When world leaders gather at the G-7 summit in Cornwall, Britain, this week, they’ll be able to gaze out across the water and see their own faces on a massive Mount Rushmore-style sculpture made out of electronics waste.

“Mount Recyclemore” sits on beach dunes opposite the Carbis Bay Hotel, where the summit is taking place. It depicts President Biden, British Prime Minister Boris Johnson, Japanese Prime Minister Yoshihide Suga, French President Emmanuel Macron, Italian Prime Minister Mario Draghi, Canadian Prime Minister Justin Trudeau and German Chancellor Angela Merkel.

The unusual piece of folk art is the work of Joe Rush, a sculptor who told the BBC that he had been commissioned by musicMagpie, a British retailer that sells secondhand electronics. Its goal is to call to attention to the environmental problems caused by electronic waste.

“We have this looking at them, and hopefully we’re going to prick their conscience and make them realize they’re all together in this waste business,” Rush said. “The key message is talk to each other, and let’s sort this mess out.”

Made from old scrap metal, keyboards, telephones, circuit boards, iPads, computer monitors and other unwanted items, the sculpture appeared this week and is still being completed, according to CornwallLive. Rush says that it highlights the fact that more electronic devices need to be made in a way that allows them to be reused or recycled

Electronic waste often contains dangerous chemicals that can become environmental hazards when incinerated or dumped in a landfill. The United Nations and International Telecommunication Union estimate that 53.6 million metric tons of e-waste were produced in 2019, an all-time high.

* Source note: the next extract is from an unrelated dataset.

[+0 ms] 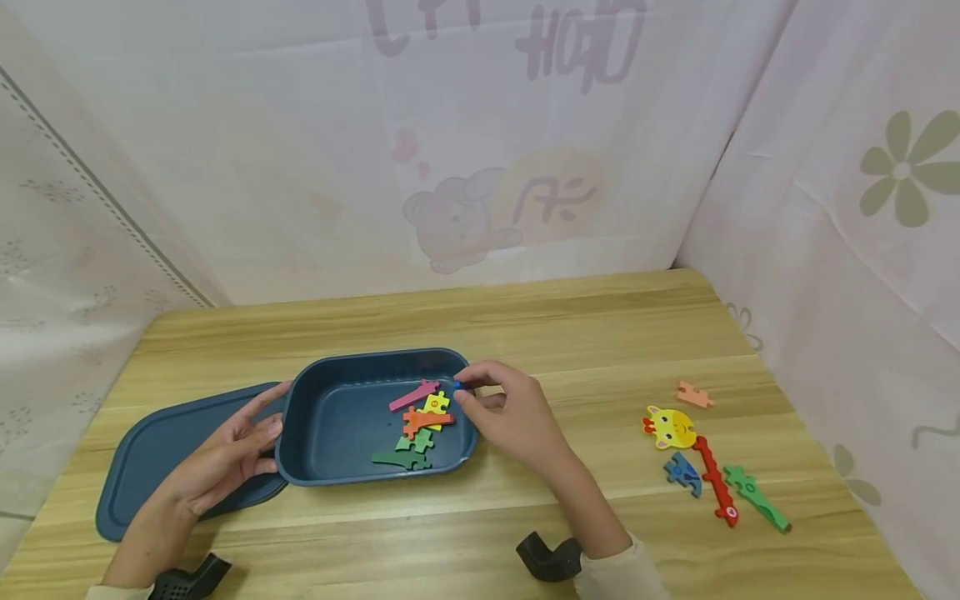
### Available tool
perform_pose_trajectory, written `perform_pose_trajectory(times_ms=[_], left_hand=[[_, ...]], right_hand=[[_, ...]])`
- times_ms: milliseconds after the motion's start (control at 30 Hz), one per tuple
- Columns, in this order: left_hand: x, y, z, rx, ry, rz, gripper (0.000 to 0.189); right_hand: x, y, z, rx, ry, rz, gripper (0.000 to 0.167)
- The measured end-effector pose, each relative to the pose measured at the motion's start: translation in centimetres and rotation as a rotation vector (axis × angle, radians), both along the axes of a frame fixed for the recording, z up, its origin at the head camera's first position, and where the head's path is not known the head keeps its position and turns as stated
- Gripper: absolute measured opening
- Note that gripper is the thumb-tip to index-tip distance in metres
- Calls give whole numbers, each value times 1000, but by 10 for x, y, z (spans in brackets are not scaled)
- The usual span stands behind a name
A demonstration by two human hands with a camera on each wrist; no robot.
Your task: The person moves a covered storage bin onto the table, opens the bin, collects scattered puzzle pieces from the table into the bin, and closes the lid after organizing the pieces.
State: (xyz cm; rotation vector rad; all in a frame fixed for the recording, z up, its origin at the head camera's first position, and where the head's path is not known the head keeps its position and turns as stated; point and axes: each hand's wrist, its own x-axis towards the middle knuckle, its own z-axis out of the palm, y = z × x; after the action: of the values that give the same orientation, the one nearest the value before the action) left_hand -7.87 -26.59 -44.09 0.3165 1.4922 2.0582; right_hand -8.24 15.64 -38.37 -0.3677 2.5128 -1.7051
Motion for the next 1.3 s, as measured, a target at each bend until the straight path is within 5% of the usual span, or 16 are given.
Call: perform_pose_trajectory(times_ms=[467,1300], left_hand=[[1,1,1,-4,0,8,63],[1,1,2,-3,-4,-3,62]], right_hand=[[8,-22,-3,23,36,53,22],[15,-38,-10,168,366,185,24]])
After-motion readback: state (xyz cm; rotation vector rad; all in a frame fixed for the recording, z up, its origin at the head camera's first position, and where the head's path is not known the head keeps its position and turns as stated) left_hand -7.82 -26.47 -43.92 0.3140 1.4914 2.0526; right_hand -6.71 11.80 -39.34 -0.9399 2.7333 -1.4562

“E-waste poses a huge threat to the environment — and developed nations are among the worst offenders for producing it,” musicMagpie said in a statement. “With the G-7 summit taking place in Cornwall, we decided to create a sculpture to send a message.”

Four of the G-7 nations — the United States, Japan, Germany and Britain — rank as the top producers of electronic waste, the company said.